Caring For You

Care at Every Age

Teenagers (13-19)

Scoliosis, or the side-to-side curvature of the spine, can progress at any age, though it is at highest risk of progression during the adolescent growth spurt. Many medical providers will screen for scoliosis using a scoliometer measurement on a forward-bend test. If the scoliometer reading is greater than 5 degrees, an x-ray is recommended to confirm the diagnosis. Any curvature of the spine measuring greater than 10 degrees on an x-ray is considered scoliosis.

It is important to closely monitor for progression of a curve with repeat low-dose x-rays every 3-6 months during growth. When identified early, there are several conservative treatments that can be utilized to help prevent progression of a curve, or in some cases, even help correct it.

Schroth therapy is a method of physical therapy specific for scoliosis that can be started once a curve reaches ~15 degrees. Teenagers with curves above 25 degrees who still have growth remaining may be eligible for a Rigo scoliosis brace. Schroth and the Rigo brace can be used separately, or together, as a conservative method of treating scoliosis.

If scoliosis reaches 50+ degrees, surgery is typically recommended in order to prevent future suffering. Curves in the 40-50 degree range are in what we call the “gray area,” meaning that we can do the conservative therapies, but surgery is also a potential option, if desired. While it is overwhelming for parents to think of a surgery for their child at such a young age, children/teenagers tend to have better bone quality, less surgical risk, and the fusion surrounding the hardware forms faster. This allows them to quickly return to an active lifestyle with a balanced spine.

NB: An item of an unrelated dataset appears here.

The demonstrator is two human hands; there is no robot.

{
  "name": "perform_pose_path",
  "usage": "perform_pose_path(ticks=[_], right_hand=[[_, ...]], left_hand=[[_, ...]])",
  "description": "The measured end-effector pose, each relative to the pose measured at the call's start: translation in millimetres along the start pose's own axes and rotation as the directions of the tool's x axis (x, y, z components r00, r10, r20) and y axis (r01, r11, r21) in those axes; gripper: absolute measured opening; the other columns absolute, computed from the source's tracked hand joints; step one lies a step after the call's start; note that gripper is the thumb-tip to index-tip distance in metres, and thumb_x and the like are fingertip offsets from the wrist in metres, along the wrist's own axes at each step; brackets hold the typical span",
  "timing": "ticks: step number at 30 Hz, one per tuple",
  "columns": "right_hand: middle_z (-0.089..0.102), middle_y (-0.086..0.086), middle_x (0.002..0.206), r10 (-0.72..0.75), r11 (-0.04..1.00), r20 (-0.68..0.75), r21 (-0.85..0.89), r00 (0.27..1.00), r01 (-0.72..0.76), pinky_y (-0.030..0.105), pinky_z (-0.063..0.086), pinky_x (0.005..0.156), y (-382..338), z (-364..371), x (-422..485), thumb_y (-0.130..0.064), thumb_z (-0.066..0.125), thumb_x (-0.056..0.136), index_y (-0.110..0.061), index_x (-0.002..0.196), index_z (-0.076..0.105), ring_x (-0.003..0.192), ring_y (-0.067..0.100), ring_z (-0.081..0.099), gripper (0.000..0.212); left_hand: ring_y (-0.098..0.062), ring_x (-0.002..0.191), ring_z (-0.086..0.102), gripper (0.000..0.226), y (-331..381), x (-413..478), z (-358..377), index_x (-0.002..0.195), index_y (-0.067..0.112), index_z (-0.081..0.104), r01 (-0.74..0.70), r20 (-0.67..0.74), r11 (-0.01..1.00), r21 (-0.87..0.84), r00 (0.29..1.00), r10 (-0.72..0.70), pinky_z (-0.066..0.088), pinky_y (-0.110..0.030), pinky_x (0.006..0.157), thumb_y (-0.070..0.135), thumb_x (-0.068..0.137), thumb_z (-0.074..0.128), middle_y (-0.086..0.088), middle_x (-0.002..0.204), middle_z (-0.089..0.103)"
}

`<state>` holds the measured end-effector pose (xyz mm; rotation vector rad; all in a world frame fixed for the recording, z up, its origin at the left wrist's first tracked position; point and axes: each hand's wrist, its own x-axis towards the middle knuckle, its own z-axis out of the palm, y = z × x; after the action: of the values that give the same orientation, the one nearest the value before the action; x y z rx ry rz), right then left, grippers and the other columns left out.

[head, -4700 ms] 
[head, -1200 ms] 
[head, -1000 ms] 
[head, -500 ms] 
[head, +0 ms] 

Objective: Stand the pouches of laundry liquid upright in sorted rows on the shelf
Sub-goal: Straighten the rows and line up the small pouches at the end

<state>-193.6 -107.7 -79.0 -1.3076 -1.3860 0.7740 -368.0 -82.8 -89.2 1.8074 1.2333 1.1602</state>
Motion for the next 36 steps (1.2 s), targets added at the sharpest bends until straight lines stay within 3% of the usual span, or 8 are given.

Kyphosis is another disorder that is first noted at a young age. This is more common in males than females and is usually monitored with regular x-rays to check for progression. In some cases, the kyphosis can actually improve as the teenager grows. Treatment options for kyphosis include conservative therapies including PT, and/or surgery depending on the severity of the curve and symptoms.

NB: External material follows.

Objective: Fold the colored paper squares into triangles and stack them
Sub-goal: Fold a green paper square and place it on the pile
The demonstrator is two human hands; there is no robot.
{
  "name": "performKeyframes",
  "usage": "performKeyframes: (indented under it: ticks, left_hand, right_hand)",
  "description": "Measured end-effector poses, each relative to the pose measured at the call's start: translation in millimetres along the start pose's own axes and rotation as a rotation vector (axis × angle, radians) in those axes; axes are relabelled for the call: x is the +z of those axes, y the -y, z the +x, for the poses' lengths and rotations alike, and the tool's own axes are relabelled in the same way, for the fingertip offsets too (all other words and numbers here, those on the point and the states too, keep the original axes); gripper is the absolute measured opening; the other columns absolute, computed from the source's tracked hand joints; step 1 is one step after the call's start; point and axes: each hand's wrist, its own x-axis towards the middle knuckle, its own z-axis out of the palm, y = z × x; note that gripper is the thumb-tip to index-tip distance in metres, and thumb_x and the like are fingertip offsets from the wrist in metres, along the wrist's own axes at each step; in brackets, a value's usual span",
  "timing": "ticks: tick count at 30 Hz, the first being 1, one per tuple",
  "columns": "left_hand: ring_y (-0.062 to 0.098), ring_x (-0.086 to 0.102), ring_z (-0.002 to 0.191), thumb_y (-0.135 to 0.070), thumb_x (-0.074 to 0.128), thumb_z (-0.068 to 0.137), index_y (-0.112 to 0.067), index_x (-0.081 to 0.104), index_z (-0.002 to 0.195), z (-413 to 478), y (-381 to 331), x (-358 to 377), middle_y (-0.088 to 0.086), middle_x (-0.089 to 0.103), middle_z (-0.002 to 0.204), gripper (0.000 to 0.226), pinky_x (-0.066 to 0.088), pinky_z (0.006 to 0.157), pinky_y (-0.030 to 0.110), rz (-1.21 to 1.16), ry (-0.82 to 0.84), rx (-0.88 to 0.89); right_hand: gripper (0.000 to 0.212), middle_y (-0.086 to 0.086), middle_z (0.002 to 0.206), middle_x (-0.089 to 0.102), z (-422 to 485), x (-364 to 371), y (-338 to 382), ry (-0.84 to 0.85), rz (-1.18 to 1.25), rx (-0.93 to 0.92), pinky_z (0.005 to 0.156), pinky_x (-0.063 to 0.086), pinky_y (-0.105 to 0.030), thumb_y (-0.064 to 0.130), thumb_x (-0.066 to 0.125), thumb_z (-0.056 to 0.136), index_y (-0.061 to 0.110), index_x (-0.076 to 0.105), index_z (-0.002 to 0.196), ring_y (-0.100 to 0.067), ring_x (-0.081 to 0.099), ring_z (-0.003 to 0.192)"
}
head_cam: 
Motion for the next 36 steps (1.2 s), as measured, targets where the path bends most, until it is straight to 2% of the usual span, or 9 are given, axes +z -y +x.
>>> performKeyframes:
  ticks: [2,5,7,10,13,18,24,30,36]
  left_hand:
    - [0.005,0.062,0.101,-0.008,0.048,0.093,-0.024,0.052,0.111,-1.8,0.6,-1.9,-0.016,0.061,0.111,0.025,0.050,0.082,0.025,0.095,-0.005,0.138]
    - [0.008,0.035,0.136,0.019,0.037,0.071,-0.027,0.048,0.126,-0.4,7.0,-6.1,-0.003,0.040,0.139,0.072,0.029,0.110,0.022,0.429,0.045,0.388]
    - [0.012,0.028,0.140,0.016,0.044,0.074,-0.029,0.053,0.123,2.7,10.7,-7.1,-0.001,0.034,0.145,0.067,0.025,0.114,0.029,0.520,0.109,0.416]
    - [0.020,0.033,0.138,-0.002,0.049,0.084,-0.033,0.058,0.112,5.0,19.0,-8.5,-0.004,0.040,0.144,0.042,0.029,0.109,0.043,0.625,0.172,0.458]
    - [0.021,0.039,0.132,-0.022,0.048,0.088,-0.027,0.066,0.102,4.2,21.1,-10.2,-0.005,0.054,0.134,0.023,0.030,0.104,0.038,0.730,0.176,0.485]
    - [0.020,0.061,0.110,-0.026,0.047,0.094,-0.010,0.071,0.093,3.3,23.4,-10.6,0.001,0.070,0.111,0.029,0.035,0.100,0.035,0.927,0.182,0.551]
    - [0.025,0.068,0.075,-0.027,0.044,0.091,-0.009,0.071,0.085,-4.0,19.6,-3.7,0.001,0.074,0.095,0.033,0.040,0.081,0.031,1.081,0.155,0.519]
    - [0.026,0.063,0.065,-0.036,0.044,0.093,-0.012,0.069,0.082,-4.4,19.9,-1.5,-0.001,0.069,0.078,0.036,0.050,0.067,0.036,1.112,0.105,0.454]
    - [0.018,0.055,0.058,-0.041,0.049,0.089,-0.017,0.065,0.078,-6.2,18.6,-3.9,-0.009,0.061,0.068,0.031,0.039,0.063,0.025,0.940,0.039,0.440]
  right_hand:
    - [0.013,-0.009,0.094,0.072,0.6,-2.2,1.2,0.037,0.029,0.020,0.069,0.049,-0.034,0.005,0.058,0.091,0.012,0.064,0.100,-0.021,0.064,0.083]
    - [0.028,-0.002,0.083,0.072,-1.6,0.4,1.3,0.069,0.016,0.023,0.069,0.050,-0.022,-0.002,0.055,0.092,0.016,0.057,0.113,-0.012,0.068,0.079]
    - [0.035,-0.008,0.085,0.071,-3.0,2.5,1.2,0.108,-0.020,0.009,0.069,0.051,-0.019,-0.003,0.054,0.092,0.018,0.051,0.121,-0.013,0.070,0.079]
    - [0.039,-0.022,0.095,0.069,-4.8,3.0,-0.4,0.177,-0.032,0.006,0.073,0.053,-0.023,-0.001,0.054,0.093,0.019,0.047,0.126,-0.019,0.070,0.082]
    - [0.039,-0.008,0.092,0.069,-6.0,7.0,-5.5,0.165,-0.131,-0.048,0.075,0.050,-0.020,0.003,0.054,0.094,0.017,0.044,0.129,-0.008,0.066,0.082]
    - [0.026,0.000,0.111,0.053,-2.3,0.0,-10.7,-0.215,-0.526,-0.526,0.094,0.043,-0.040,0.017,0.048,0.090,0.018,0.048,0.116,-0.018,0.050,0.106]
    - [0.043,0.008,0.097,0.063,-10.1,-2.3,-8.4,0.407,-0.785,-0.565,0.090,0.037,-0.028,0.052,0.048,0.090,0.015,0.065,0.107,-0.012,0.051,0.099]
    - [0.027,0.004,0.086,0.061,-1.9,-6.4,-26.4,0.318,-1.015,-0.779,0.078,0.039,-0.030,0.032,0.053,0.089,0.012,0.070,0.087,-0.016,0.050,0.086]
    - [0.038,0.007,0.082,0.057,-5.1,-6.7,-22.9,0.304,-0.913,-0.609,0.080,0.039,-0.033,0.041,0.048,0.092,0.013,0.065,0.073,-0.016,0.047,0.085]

Some young athletes will develop a pars fracture as a result of injury or overuse. This can lead to a condition known as “spondylolisthesis,” or slippage of one vertebra over another. Treatment options for this vary from conservative to injections or surgery as a last resort, depending on the teenager’s symptoms and whether or not the slippage is progressive.

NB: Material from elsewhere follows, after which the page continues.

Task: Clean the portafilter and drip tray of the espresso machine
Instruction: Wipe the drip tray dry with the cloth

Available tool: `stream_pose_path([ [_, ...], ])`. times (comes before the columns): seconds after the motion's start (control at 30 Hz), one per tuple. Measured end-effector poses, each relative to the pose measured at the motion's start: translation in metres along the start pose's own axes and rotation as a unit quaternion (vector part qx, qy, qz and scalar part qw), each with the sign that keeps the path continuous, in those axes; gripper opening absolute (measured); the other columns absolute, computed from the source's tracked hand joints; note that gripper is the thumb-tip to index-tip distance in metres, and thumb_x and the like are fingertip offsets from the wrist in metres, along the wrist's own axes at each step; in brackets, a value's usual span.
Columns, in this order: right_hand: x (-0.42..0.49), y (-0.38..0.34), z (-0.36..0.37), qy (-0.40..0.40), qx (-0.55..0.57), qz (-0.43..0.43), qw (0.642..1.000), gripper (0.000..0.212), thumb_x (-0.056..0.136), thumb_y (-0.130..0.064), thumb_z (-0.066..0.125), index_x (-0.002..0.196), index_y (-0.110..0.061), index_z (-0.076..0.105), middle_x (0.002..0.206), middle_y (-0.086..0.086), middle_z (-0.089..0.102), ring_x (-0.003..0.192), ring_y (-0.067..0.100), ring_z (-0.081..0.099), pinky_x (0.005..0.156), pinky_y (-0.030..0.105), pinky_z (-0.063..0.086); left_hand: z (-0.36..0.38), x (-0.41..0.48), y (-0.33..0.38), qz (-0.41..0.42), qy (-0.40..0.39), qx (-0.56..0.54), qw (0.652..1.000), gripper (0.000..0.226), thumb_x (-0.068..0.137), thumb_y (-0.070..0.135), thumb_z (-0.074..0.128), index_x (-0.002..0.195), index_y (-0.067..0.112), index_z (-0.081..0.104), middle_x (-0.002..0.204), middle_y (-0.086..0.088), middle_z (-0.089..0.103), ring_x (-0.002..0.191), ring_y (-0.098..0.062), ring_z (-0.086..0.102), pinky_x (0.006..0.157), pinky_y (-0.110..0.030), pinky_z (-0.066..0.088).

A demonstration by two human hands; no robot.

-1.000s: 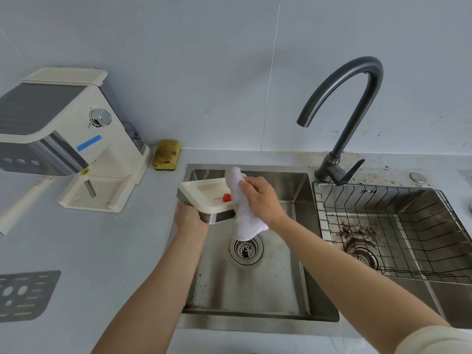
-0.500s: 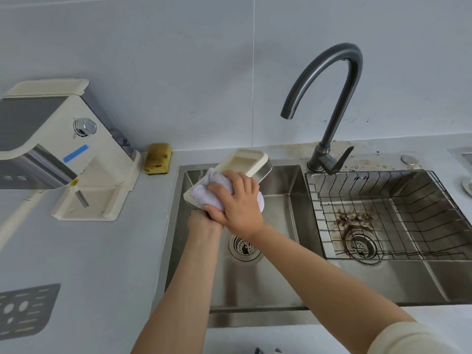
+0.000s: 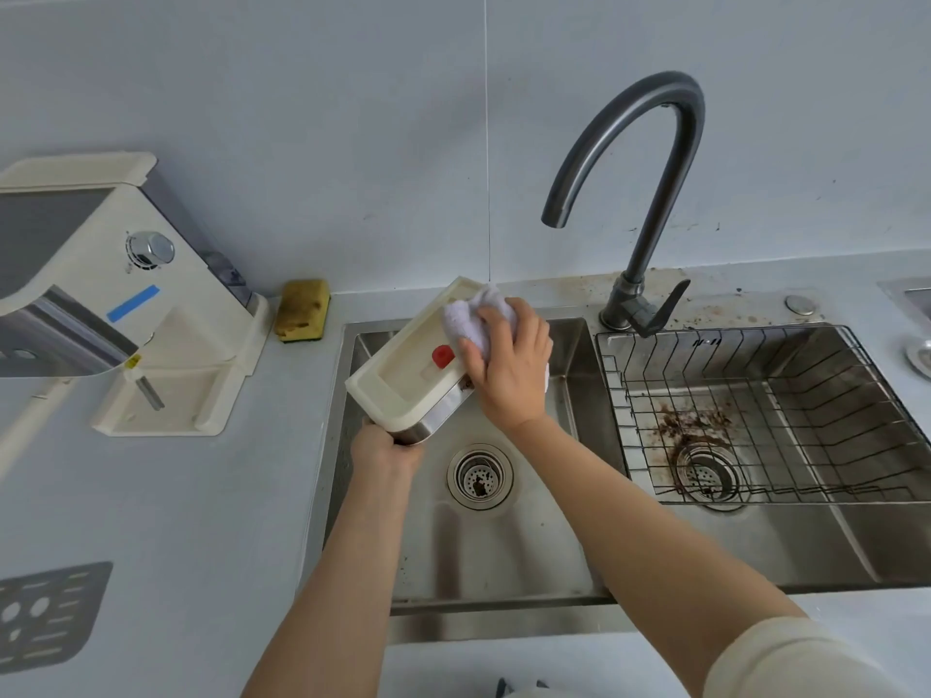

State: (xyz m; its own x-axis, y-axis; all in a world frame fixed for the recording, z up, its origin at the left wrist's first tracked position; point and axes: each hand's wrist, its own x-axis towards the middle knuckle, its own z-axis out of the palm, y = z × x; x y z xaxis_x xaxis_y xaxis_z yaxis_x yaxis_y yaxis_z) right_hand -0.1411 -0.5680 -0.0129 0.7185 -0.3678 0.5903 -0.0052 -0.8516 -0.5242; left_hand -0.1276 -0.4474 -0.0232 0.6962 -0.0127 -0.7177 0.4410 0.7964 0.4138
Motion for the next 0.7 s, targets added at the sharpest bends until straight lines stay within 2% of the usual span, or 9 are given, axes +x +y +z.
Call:
stream_pose_path([
  [0.07, 0.004, 0.002, -0.001, -0.036, 0.034, 0.048, 0.998, 0.052, 0.082, -0.039, 0.041, 0.112, -0.001, 0.063, 0.117, 0.027, 0.055, 0.096, 0.043, 0.054, 0.079, 0.044, 0.042, -0.003, 0.003, 0.003, 0.013, -0.002, 0.005, 1.0, 0.035, 0.093, 0.001, 0.033, 0.116, 0.018, 0.054, 0.127, -0.009, 0.057, 0.105, -0.027, 0.057, 0.075, -0.042, 0.055],
  [0.13, 0.007, 0.003, -0.003, -0.067, 0.075, 0.091, 0.991, 0.06, 0.083, -0.044, 0.034, 0.121, -0.004, 0.057, 0.125, 0.024, 0.048, 0.107, 0.039, 0.047, 0.087, 0.041, 0.035, -0.006, 0.006, 0.006, 0.021, -0.013, 0.006, 1.0, 0.033, 0.094, 0.001, 0.032, 0.106, 0.017, 0.059, 0.108, -0.007, 0.065, 0.088, -0.026, 0.062, 0.052, -0.037, 0.058],
  [0.17, 0.008, 0.004, -0.003, -0.074, 0.101, 0.107, 0.986, 0.062, 0.082, -0.046, 0.032, 0.122, -0.005, 0.055, 0.126, 0.022, 0.046, 0.11, 0.037, 0.045, 0.09, 0.04, 0.034, -0.008, 0.007, 0.009, 0.027, -0.018, 0.006, 0.999, 0.034, 0.094, 0.001, 0.031, 0.099, 0.016, 0.061, 0.096, -0.007, 0.068, 0.081, -0.025, 0.063, 0.049, -0.038, 0.057],
  [0.2, 0.01, 0.005, -0.005, -0.077, 0.135, 0.123, 0.98, 0.063, 0.081, -0.046, 0.031, 0.122, -0.005, 0.055, 0.126, 0.021, 0.045, 0.112, 0.034, 0.043, 0.093, 0.039, 0.033, -0.009, 0.008, 0.011, 0.034, -0.022, 0.006, 0.999, 0.035, 0.094, 0.002, 0.031, 0.094, 0.017, 0.062, 0.089, -0.006, 0.069, 0.078, -0.024, 0.063, 0.049, -0.04, 0.056],
  [0.27, 0.014, 0.007, -0.006, -0.078, 0.207, 0.159, 0.962, 0.053, 0.086, -0.041, 0.035, 0.121, -0.006, 0.054, 0.126, 0.017, 0.044, 0.116, 0.028, 0.04, 0.098, 0.032, 0.031, -0.013, 0.012, 0.017, 0.045, -0.036, 0.013, 0.998, 0.035, 0.095, 0.004, 0.031, 0.096, 0.019, 0.062, 0.093, -0.006, 0.066, 0.085, -0.026, 0.063, 0.054, -0.04, 0.057],
  [0.37, 0.018, 0.013, -0.006, -0.118, 0.285, 0.198, 0.93, 0.031, 0.097, -0.019, 0.038, 0.119, -0.004, 0.053, 0.122, 0.012, 0.048, 0.118, 0.02, 0.038, 0.092, 0.013, 0.027, -0.02, 0.018, 0.028, 0.047, -0.072, 0.037, 0.996, 0.035, 0.098, 0.013, 0.032, 0.122, 0.016, 0.056, 0.119, -0.009, 0.061, 0.112, -0.031, 0.057, 0.084, -0.045, 0.054],
  [0.43, 0.021, 0.02, -0.006, -0.17, 0.338, 0.229, 0.897, 0.03, 0.098, -0.02, 0.034, 0.114, -0.004, 0.053, 0.111, 0.011, 0.051, 0.114, 0.02, 0.042, 0.084, 0.009, 0.031, -0.025, 0.022, 0.037, 0.048, -0.09, 0.056, 0.993, 0.036, 0.098, 0.018, 0.033, 0.129, 0.016, 0.052, 0.126, -0.009, 0.059, 0.117, -0.032, 0.054, 0.096, -0.049, 0.047],
  [0.57, 0.027, 0.031, -0.006, -0.24, 0.392, 0.306, 0.834, 0.032, 0.097, -0.036, 0.029, 0.115, -0.022, 0.052, 0.112, 0.0, 0.057, 0.105, 0.013, 0.052, 0.09, 0.027, 0.036, -0.035, 0.029, 0.051, 0.057, -0.091, 0.111, 0.988, 0.026, 0.097, 0.022, 0.039, 0.106, 0.019, 0.063, 0.096, -0.005, 0.073, 0.096, -0.028, 0.065, 0.07, -0.046, 0.058],
  [0.7, 0.03, 0.04, -0.001, -0.255, 0.392, 0.366, 0.804, 0.035, 0.094, -0.045, 0.03, 0.104, -0.024, 0.056, 0.096, -0.005, 0.06, 0.1, 0.016, 0.056, 0.094, 0.036, 0.044, -0.039, 0.035, 0.055, 0.058, -0.084, 0.155, 0.983, 0.024, 0.096, 0.022, 0.041, 0.099, 0.02, 0.065, 0.092, -0.005, 0.073, 0.092, -0.027, 0.066, 0.076, -0.046, 0.056],
])
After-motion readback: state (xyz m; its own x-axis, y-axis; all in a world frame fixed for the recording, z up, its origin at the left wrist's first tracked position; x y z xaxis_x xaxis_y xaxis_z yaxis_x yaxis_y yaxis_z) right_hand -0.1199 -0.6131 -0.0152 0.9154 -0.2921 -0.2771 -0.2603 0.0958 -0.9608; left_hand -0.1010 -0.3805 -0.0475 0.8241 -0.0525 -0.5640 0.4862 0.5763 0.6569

During your visit at the Hey Clinic, we will thoroughly discuss all appropriate treatment options based on your diagnosis, and help you choose the one that is best suited for you and your family. Every patient is precious and every spine is unique. Therefore, we provide care tailored to each individual, putting YOU at the center of the decision-making process to ensure that you are comfortable and confident with the chosen treatment plan.

18 year old Sabrina – underwent scoliosis surgery for a 44 degree T7-T12 curve
Swimmer Photo
“I just wanted to send you all another encouraging update. In case anyone asks if you can return to competitive swimming after major scoliosis surgery, I think you can answer with an emphatic YES. Last night at the ACC Championships, Sabrina and her teammates pulled off a surprising upset and won the 200 Medley Relay! Not only was their time fast enough to set a new school record, but it also qualified them for the NCAA Championships next month. Sabrina led off the relay and swam her fastest 50 yard Backstroke time ever! She swam the first leg/stroke of the relay (backstroke is first in the medley relay) and she won (first backstroker to touch the wall), so she had VT in the lead, and the breaststroker, the butterflyer and then the freestyler maintained that lead for the win. All of this, and it has not even been 10 months since she was fused T5-L1 last May. It’s been a lot of hard work on her part to return to competition, and we can’t thank you enough for you and your team’s skill and kindness throughout the process. Please feel free to share this with your team and anyone else looking for encouragement facing such a major surgery.”

15 year old Brynna – underwent scoliosis surgery for a T6-11 curve measuring 41 degrees and a T11-L4 curve measuring 31 degrees
Soccer Photo

“Here are a few pictures of her playing soccer. Her team won the Girls NC Challenge State Cup today! Thanks for the fantastic success of the operation!”

- Brynna’s Mom

13 year old Haley – underwent scoliosis surgery for a T10-L3 curve measuring 34 degrees and a T5-T10 curve measuring 41 degrees
Ballet Photo
“I can’t believe it’s been 2 and 1/2 years since her surgery. She was initially concerned that the surgery would negatively impact her dancing but in a few short weeks she’ll be heading off to the North Carolina School of the Arts for her final 2 years of high school.

I was very nervous taking her to the audition since their ballet program is very competitive. I even suggested she cover her back so no one would make assumptions. But no one noticed her limited flexibility or the 12-inch scar, they only noticed her passion. Scoliosis and the surgery haven’t stopped her from following her dreams.

We will always be great full for you and your staff and feel blessed by her positive outcome.”

- Haley’s Mom

14 year old Maria – underwent a scoliosis surgery for a T7-T11 curve measuring 47 degrees
Softball Photo
“As you can see, Maria is “back in full swing” so to speak with her sports now. Her confidence improves with each game!”